- Exercise requirements: In the records below, find each line holding the word "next" and copy it.

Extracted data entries

• • • • • • •

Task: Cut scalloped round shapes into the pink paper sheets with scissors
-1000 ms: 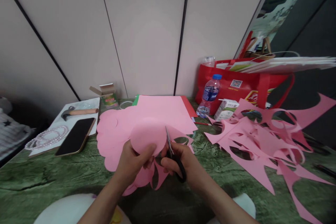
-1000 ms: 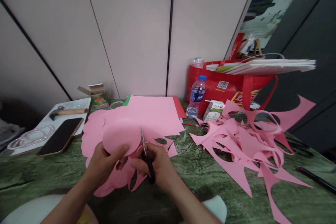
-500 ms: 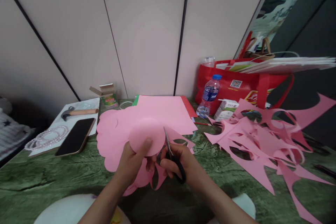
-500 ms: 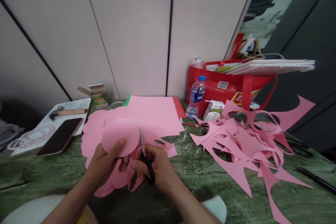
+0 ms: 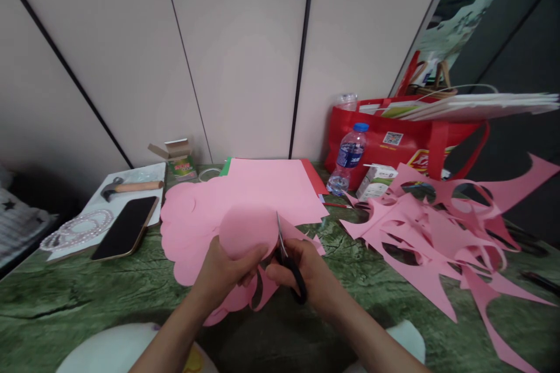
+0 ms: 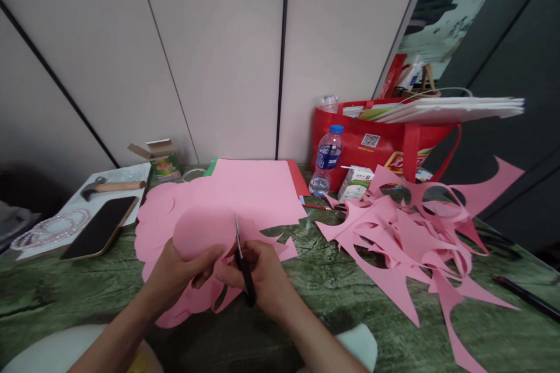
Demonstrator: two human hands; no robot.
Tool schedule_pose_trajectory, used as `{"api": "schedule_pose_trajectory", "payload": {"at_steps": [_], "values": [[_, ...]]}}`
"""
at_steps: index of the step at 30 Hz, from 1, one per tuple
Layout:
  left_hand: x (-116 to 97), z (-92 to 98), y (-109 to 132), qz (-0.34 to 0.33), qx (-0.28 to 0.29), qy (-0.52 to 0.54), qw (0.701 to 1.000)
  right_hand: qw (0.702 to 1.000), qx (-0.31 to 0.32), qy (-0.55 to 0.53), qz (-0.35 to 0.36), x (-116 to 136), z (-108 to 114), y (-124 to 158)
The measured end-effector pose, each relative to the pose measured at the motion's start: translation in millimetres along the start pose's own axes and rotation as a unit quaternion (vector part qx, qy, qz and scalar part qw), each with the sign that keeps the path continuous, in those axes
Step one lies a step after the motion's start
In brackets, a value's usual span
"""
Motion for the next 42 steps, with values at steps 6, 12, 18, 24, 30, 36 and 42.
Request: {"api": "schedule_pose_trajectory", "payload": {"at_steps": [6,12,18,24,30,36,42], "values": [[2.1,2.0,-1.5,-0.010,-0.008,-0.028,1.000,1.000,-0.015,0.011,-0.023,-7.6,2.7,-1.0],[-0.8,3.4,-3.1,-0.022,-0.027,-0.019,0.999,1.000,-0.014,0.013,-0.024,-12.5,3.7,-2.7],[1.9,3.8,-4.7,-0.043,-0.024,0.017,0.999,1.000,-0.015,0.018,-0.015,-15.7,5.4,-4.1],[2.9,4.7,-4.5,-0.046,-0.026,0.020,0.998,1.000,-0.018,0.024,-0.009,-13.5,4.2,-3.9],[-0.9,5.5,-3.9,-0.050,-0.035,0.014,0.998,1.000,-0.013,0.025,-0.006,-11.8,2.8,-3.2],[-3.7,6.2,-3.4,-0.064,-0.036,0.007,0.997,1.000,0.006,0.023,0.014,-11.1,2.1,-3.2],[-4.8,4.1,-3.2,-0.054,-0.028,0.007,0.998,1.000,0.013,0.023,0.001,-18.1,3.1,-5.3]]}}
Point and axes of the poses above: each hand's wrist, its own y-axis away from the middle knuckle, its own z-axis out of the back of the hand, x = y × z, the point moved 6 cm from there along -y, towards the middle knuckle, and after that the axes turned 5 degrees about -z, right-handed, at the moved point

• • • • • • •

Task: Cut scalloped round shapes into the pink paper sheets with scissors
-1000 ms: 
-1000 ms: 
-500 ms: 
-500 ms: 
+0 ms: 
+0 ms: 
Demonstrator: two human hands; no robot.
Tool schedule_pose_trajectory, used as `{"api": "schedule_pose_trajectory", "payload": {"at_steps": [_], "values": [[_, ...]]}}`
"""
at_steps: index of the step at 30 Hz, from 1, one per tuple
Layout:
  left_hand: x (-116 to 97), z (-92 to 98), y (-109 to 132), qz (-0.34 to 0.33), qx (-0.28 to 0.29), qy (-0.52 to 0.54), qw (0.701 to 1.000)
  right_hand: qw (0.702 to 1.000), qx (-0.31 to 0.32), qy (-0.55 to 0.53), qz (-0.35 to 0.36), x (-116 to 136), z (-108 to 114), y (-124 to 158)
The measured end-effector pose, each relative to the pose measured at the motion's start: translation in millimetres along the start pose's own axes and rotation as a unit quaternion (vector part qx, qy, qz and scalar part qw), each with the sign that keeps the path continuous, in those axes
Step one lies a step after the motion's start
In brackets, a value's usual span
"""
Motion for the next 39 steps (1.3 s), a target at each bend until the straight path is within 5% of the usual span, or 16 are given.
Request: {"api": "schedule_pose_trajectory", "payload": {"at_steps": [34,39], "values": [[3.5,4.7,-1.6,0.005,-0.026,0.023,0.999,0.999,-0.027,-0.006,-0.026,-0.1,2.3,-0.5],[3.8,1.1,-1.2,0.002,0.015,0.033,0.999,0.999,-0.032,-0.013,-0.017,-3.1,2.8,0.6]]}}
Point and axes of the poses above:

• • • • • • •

- Task answer:
Motion for the next 42 steps, with values at steps 6, 12, 18, 24, 30, 36 and 42.
Motion for the next 39 steps (1.3 s), a target at each bend until the straight path is within 5% of the usual span, or 16 are given.

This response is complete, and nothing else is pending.